__PROBLEM DETAILS__
Your output should be the lines from the start of the data through the line containing "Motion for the", exactly and nothing more.

__DATASET EXCERPT__
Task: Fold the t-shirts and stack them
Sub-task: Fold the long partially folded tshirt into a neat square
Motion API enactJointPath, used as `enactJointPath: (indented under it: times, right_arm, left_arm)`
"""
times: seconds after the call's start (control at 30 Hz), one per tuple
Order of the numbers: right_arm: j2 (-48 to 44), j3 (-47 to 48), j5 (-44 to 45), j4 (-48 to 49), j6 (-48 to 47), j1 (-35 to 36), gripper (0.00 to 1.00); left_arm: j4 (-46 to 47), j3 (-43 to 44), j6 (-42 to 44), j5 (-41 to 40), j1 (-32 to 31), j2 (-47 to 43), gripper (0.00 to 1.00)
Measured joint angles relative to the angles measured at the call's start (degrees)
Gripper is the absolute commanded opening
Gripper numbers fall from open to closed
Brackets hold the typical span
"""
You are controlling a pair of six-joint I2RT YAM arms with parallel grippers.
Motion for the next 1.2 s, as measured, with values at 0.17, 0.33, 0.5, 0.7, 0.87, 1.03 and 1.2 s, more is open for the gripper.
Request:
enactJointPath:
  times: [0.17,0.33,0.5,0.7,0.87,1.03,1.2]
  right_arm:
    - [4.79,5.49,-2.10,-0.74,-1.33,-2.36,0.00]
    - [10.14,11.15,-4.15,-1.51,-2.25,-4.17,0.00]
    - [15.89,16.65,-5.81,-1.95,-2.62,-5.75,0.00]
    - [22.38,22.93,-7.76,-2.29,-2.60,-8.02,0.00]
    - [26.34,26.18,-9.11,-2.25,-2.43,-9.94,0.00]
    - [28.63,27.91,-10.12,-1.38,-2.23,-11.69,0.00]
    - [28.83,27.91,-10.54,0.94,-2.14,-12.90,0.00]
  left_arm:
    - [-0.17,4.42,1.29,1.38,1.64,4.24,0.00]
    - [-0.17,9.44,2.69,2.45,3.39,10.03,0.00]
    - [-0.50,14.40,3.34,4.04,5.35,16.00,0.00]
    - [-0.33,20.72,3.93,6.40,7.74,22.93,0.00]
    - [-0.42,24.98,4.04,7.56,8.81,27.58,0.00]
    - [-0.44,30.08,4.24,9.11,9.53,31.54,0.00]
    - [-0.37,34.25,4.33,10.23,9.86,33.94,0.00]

__ANSWER BOX__
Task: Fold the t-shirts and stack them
Sub-task: Fold the long partially folded tshirt into a neat square
Motion API enactJointPath, used as `enactJointPath: (indented under it: times, right_arm, left_arm)`
"""
times: seconds after the call's start (control at 30 Hz), one per tuple
Order of the numbers: right_arm: j2 (-48 to 44), j3 (-47 to 48), j5 (-44 to 45), j4 (-48 to 49), j6 (-48 to 47), j1 (-35 to 36), gripper (0.00 to 1.00); left_arm: j4 (-46 to 47), j3 (-43 to 44), j6 (-42 to 44), j5 (-41 to 40), j1 (-32 to 31), j2 (-47 to 43), gripper (0.00 to 1.00)
Measured joint angles relative to the angles measured at the call's start (degrees)
Gripper is the absolute commanded opening
Gripper numbers fall from open to closed
Brackets hold the typical span
"""
You are controlling a pair of six-joint I2RT YAM arms with parallel grippers.
Motion for the next 1.2 s, as measured, with values at 0.17, 0.33, 0.5, 0.7, 0.87, 1.03 and 1.2 s, more is open for the gripper.

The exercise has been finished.